Ну вот, из оставшихся в палатке щепок я развел тусклый трескучий огонь, которого едва хватило, чтобы сварить кофе. Дыхание вылетало из-под полога облаком: несмотря на июнь, было недалеко до мороза. В Нью-Йорке у людей с деньгами уже появился особый чемоданный вид, когда они вот-вот отправятся в отпуск, не важно, продлится он две недели, месяц или, как для некоторых жен, целое лето. Барбара с ребенком уедет в Джорджию, возможно, оставит его там и отправится в Европу. Когда мы познакомились, в ней чувствовался безнадежный слом, странная покорность вперемешку с агрессивным декадансом, за этим угадывался продуманный план, как у всех немногочисленных девушек, помешанных на литературе особого сорта и надумавших выстроить свою жизнь на фундаменте из прочитанных романов. Я познакомился с ней в «Ромеро», баре Виллиджа, куда ходят люди разных рас и куда она явилась в компании долговязого негра из ее класса по рисованию. Через час она была истерично и громко пьяна, а приятель стыдливо отвалил.

– Ты наполовину мексиканец? – спросила она.

– Нет, – сказал я, едва не застыв от смущения.

– Ну а похож. Точно?

– Может, немного и есть, – соврал я.

Мне хотелось сделать ей приятное. Она походила на модную модель, самое красивое создание из всех моих знакомых.

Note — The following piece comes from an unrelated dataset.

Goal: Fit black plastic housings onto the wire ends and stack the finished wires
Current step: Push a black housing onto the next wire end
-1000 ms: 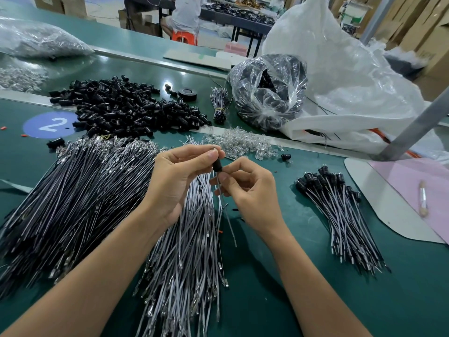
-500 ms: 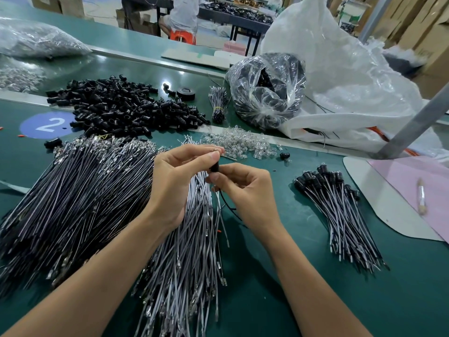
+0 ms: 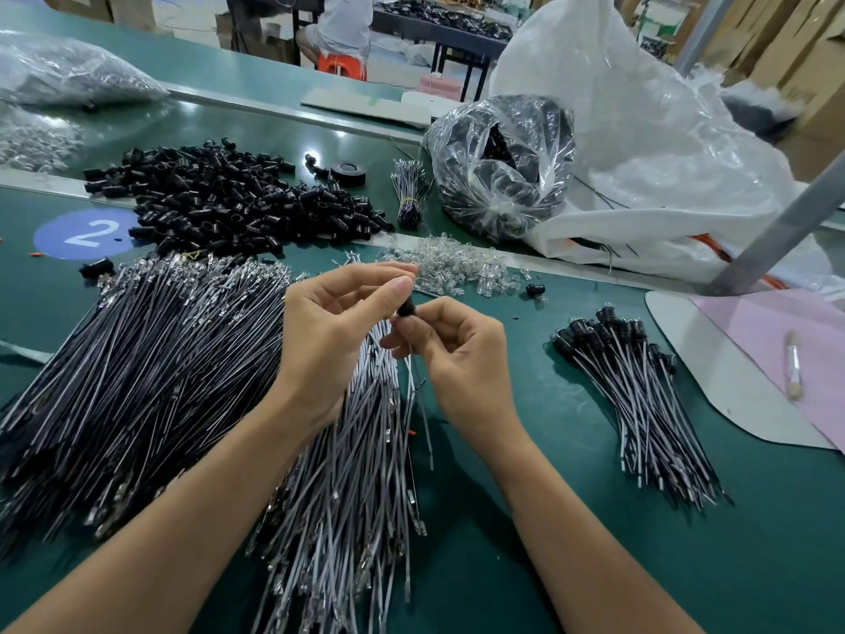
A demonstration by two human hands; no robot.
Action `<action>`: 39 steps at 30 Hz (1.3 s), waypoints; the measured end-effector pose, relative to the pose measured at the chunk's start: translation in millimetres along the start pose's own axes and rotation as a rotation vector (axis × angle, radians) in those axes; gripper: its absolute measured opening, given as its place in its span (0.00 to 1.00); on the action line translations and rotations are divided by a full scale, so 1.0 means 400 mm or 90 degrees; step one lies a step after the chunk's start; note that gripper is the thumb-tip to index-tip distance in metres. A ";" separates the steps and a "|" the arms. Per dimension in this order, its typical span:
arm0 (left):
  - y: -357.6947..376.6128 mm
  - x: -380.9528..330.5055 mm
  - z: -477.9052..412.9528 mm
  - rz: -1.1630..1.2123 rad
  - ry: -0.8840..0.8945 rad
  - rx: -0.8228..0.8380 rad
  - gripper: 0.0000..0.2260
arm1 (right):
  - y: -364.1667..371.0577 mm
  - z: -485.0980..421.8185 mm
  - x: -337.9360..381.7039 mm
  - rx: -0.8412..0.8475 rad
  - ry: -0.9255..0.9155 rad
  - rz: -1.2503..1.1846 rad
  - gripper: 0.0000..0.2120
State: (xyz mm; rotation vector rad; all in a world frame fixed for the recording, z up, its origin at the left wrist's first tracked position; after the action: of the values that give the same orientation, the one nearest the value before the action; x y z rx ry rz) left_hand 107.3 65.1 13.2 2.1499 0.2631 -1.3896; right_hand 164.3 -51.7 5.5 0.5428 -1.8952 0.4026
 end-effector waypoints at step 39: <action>0.036 -0.014 0.024 -0.001 0.018 0.050 0.08 | -0.002 0.017 0.008 -0.017 -0.079 -0.020 0.03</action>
State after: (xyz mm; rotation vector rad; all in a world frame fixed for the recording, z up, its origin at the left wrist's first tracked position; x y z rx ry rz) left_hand 103.7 48.9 20.2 2.2355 0.2240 -1.3925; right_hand 158.6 -56.5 6.1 0.5907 -2.0054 0.3294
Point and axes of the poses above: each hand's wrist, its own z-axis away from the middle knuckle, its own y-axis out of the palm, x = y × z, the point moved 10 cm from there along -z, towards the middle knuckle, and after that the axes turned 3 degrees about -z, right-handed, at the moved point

Несколько минут мы бессмысленно болтали, потом я заказал ей выпить, но бармен не стал наливать. Она выскочила из бара, я следом, абсолютно уверенный, что растянусь между табуретом и дверью. Бармен ухмыльнулся. Я чувствовал себя взрослым и умудренным жизнью, однако неуклюжим. Мы прошли несколько кварталов – она молчала и шаталась – до небольшой закусочной, где выпили кофе, и официантка сказала, чтобы я уводил девчонку поскорее, пока ее не начало рвать. У меня в комнате она быстро разделась, за неимением пижамы натянула мою футболку и нырнула в постель. Заснула раньше, чем я успел рассмотреть ее тело и что-то сказать. Я лежал в кровати голый, гладил ее по животу, но она уже вовсю храпела. У меня кружилась голова и нелепо немело тело, как примерно год назад, когда я натягивал на себя форму перед футбольным матчем, зная, что в ближайшие несколько часов меня отделают так, что места живого не останется. Я полежал некоторое время, трогая ее грудь, ноги и между ног, там я и оставил свою руку, размышляя, что впервые сплю всю ночь с девушкой и что это не по-человечески – пользоваться беззащитностью пьяной. Ее живот урчал у меня под рукой, и я надеялся, что ее не начнет рвать, поскольку чистые простыни мне светят только через четыре дня. Затем я встал, зажег свет и стал смотреть на нее, сначала издалека, потом очень близко, с одного или двух дюймов, если говорить точно. Я думал, у меня сейчас разорвется сердце, потом опять лег, навалился на неё, пытаясь войти, но кончил, едва коснувшись.